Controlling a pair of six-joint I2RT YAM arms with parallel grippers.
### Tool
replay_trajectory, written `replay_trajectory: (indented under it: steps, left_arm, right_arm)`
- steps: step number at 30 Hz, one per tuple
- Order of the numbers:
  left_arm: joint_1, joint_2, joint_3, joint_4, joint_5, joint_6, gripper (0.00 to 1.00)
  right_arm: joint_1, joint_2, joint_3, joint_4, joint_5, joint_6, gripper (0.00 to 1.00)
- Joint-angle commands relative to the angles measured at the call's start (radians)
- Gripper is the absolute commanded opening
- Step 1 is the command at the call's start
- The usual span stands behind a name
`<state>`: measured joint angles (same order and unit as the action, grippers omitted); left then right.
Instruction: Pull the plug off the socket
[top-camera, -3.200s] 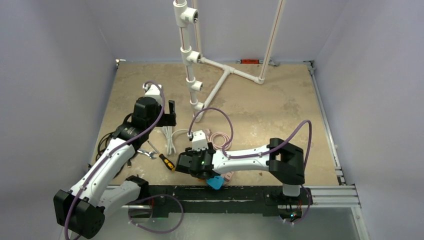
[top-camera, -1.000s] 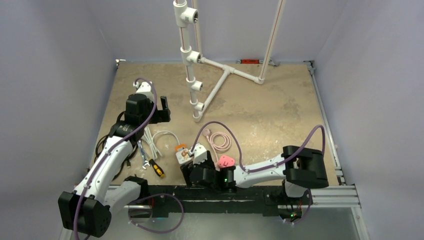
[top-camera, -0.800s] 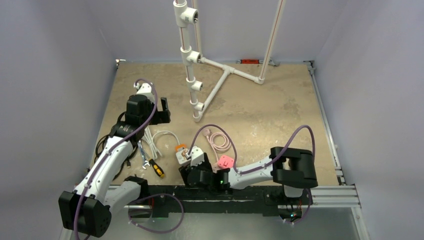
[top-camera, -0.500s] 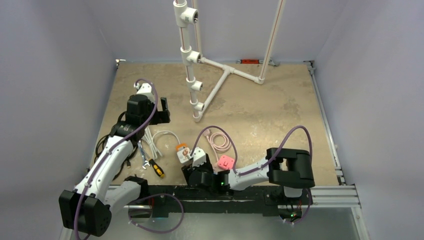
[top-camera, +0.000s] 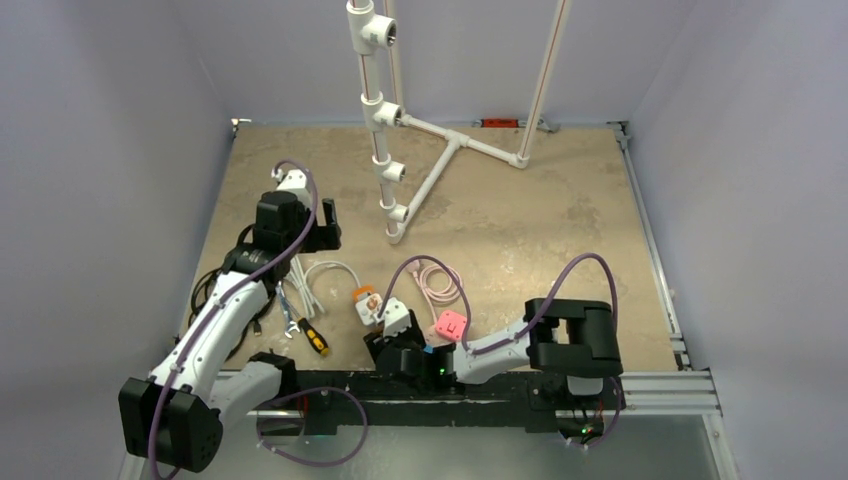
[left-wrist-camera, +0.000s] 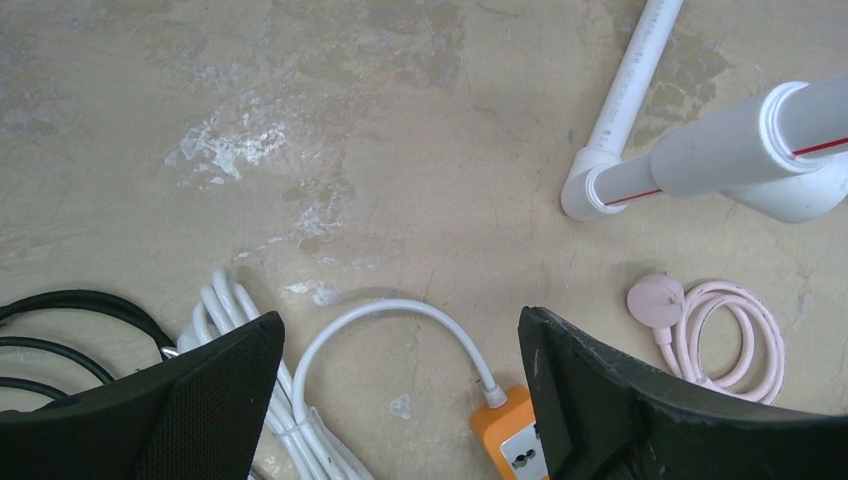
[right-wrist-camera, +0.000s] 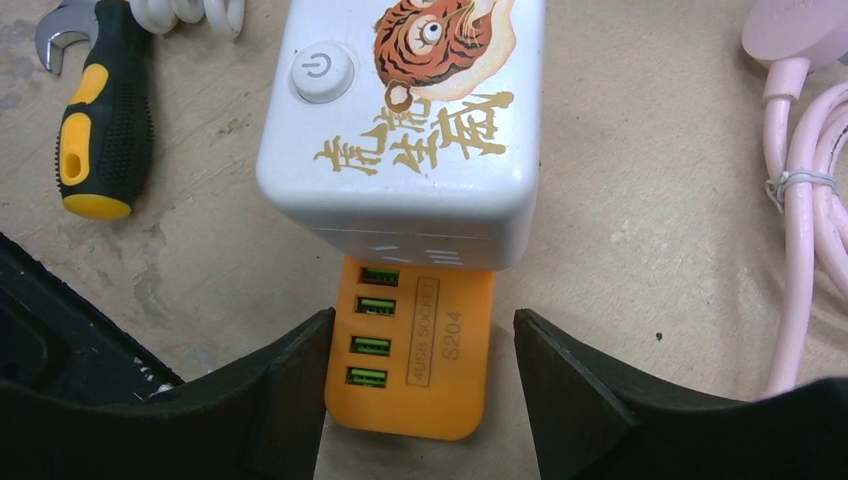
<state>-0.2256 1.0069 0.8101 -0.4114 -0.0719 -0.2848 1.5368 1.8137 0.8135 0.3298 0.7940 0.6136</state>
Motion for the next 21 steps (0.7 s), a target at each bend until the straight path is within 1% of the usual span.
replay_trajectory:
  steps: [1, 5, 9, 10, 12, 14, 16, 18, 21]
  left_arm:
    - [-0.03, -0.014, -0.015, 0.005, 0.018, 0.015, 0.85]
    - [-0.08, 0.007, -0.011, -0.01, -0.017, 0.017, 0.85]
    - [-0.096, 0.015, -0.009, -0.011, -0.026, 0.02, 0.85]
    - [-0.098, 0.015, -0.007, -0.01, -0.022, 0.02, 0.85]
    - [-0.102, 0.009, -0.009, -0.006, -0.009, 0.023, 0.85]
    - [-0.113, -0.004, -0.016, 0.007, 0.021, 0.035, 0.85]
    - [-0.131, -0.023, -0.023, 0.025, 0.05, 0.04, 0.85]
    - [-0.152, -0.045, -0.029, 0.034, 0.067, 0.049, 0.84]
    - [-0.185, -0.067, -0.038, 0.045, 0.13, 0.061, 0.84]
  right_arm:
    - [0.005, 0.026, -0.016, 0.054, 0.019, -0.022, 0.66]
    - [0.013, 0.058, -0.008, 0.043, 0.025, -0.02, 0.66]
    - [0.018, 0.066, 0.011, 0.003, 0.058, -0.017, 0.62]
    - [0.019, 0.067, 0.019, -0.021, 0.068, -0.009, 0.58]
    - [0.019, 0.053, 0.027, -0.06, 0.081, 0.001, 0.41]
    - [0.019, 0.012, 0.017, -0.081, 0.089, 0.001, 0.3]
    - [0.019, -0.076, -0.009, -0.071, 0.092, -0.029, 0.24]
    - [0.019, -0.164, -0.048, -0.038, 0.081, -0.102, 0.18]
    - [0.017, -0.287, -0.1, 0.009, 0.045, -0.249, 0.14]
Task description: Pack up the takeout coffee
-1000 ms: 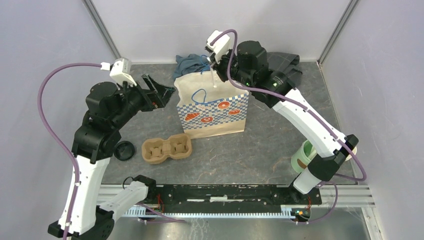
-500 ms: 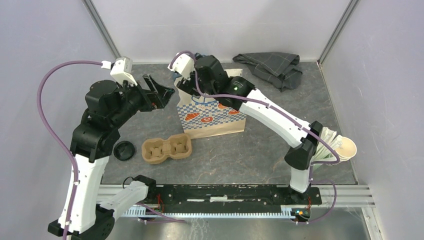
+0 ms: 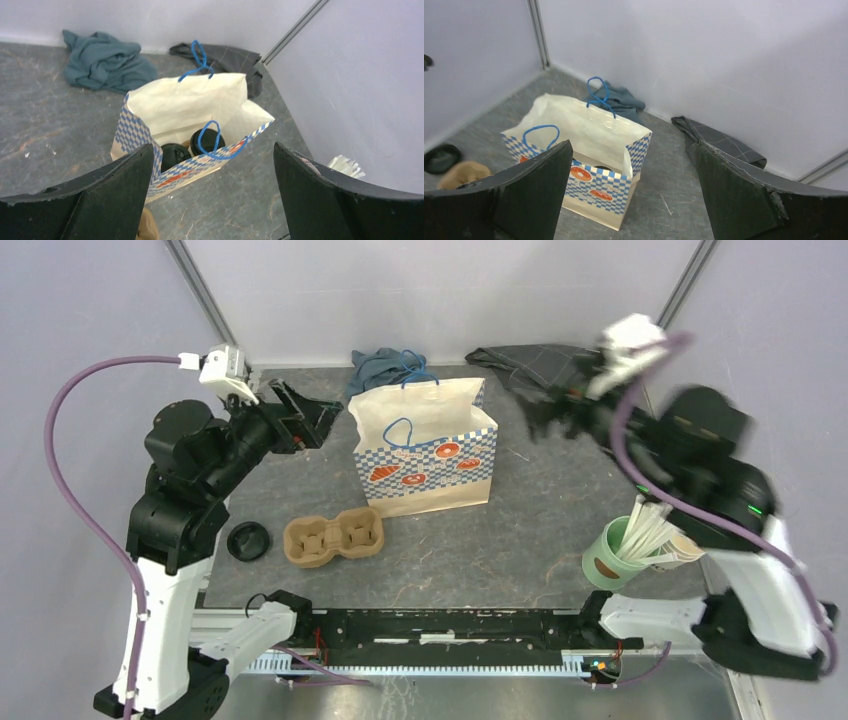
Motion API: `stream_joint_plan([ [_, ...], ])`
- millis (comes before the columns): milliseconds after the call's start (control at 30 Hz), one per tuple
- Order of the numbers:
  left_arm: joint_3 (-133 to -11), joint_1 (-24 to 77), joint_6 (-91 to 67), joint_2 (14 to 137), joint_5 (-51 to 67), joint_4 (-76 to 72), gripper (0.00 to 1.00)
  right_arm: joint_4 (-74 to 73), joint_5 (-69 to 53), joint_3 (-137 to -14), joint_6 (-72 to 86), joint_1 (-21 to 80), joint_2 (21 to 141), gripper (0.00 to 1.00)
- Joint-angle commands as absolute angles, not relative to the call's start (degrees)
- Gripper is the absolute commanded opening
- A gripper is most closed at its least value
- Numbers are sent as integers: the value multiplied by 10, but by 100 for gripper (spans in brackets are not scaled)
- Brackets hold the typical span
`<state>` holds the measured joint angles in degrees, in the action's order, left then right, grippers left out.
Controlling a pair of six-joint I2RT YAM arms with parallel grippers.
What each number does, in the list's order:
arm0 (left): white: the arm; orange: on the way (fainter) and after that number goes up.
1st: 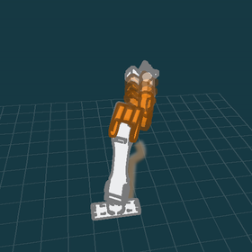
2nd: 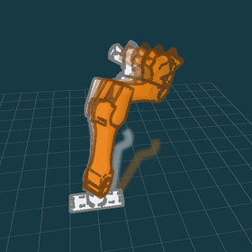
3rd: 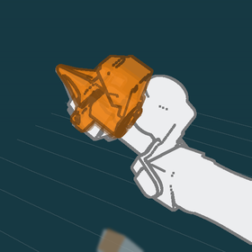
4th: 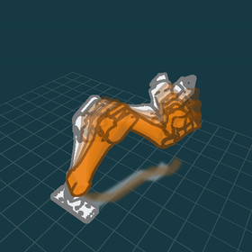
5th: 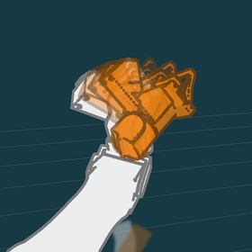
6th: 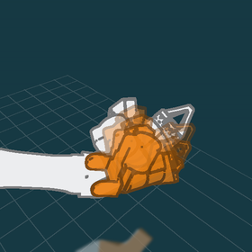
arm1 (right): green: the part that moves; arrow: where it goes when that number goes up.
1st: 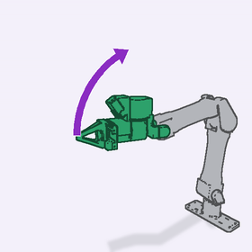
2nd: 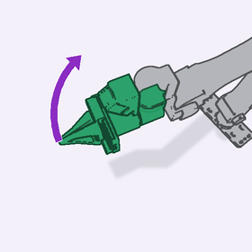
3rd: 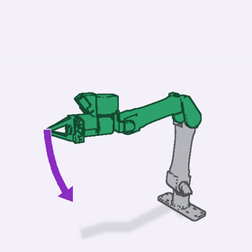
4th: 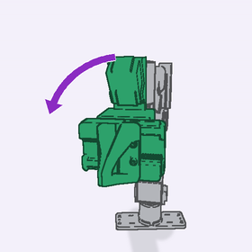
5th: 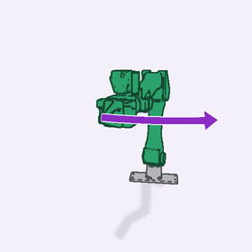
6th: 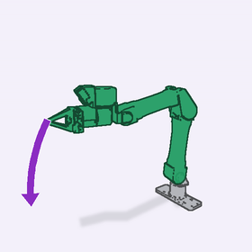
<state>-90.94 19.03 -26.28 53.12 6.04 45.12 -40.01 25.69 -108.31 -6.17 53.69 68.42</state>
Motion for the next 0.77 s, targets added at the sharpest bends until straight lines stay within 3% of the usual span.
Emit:
stream_joint_plan([
  [0,-942,190,-288,520,84,388,95,-441,268,-1037,19,537,589,98],
  [400,-970,191,-271,492,114,288,97,-526,315,-1112,63,537,519,98],
  [733,-992,191,-262,497,92,303,97,-516,304,-1066,53,537,498,98],
])
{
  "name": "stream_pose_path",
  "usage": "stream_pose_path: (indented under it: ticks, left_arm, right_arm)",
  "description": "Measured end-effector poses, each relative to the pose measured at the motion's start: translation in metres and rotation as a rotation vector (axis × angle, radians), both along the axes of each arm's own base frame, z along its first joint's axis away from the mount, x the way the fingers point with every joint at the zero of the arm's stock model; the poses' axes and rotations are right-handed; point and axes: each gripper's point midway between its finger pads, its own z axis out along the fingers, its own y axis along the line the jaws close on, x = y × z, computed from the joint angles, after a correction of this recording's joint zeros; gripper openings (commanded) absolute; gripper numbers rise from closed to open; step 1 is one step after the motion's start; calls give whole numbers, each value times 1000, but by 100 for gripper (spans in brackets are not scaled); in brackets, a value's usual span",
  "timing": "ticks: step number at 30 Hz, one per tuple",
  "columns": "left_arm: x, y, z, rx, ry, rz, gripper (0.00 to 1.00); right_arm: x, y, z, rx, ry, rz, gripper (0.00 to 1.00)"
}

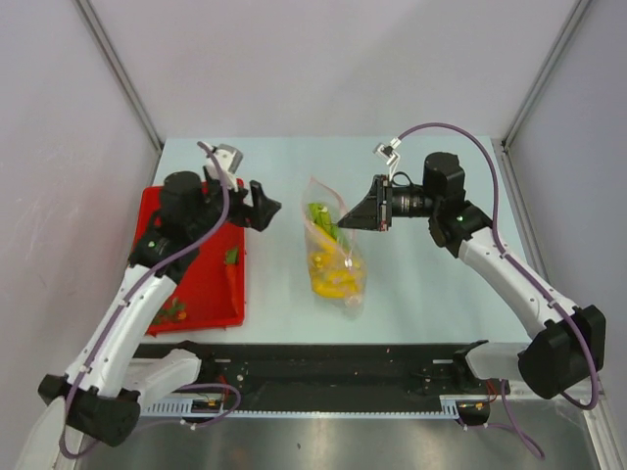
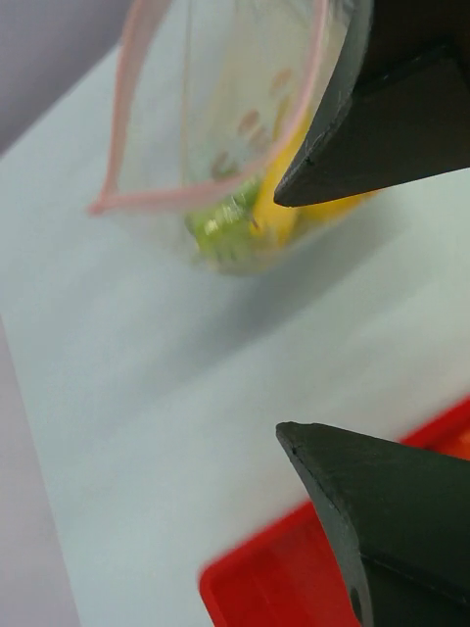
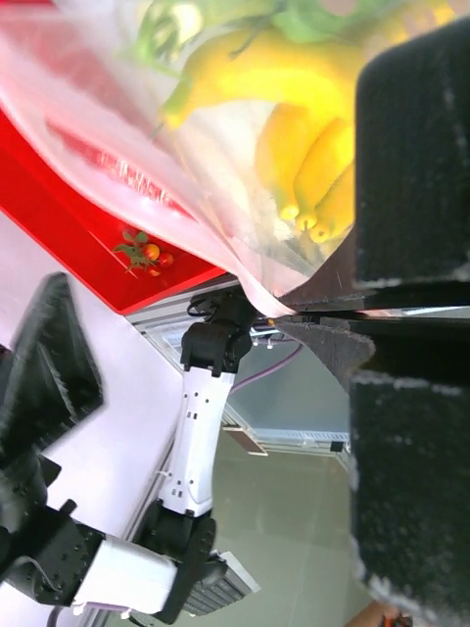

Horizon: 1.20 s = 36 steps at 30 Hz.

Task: Place the food in the zip-top bag and seal the zipper
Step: Place the fake fruit in the zipper food storage bag, then pick up the fake vegetable from the bin.

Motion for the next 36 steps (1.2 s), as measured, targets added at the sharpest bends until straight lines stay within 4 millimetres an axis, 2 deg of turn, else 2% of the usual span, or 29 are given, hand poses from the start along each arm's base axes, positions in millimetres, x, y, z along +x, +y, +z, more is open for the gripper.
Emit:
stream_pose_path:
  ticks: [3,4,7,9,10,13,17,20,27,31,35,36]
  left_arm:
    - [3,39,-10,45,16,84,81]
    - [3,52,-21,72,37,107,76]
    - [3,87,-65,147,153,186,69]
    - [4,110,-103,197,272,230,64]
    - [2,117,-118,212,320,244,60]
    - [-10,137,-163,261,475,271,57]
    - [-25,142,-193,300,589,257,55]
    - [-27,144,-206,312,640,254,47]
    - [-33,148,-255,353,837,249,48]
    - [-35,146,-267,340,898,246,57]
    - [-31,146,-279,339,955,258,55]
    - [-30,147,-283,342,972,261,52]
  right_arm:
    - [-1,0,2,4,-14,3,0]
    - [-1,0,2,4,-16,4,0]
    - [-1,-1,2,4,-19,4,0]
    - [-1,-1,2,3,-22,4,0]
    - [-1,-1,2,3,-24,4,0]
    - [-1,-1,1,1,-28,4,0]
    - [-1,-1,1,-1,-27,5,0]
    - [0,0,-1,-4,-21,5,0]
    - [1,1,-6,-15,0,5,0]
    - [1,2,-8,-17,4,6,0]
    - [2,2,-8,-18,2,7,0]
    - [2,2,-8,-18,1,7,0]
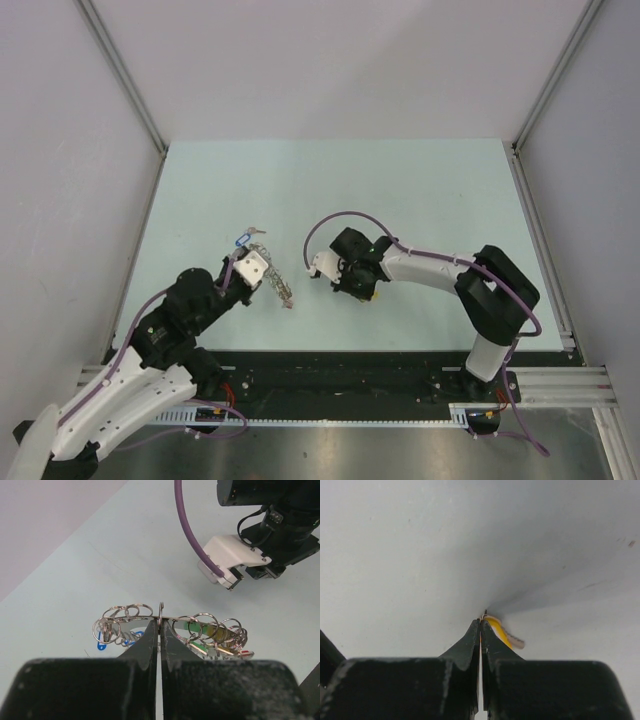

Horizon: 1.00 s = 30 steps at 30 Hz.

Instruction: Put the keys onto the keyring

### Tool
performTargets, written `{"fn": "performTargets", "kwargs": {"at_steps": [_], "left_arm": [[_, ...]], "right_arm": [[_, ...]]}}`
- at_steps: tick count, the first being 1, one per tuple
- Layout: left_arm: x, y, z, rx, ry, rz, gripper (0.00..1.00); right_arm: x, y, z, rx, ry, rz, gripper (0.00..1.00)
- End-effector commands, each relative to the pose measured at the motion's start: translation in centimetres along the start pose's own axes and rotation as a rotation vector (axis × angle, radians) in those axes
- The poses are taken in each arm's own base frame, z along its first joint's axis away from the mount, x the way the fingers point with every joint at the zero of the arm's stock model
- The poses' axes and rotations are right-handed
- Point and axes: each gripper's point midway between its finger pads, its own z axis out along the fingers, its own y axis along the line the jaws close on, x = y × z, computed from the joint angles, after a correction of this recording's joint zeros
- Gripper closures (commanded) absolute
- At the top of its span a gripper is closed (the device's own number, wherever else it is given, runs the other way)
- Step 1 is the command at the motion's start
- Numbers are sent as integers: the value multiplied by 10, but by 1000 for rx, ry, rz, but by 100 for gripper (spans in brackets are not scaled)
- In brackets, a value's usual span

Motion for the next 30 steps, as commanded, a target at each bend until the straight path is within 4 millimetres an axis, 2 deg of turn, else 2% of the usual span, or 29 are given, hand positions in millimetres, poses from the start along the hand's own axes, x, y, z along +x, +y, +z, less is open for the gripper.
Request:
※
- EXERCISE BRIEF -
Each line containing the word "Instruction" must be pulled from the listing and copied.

- ANSWER AREA -
Instruction: Pull the plug off the socket
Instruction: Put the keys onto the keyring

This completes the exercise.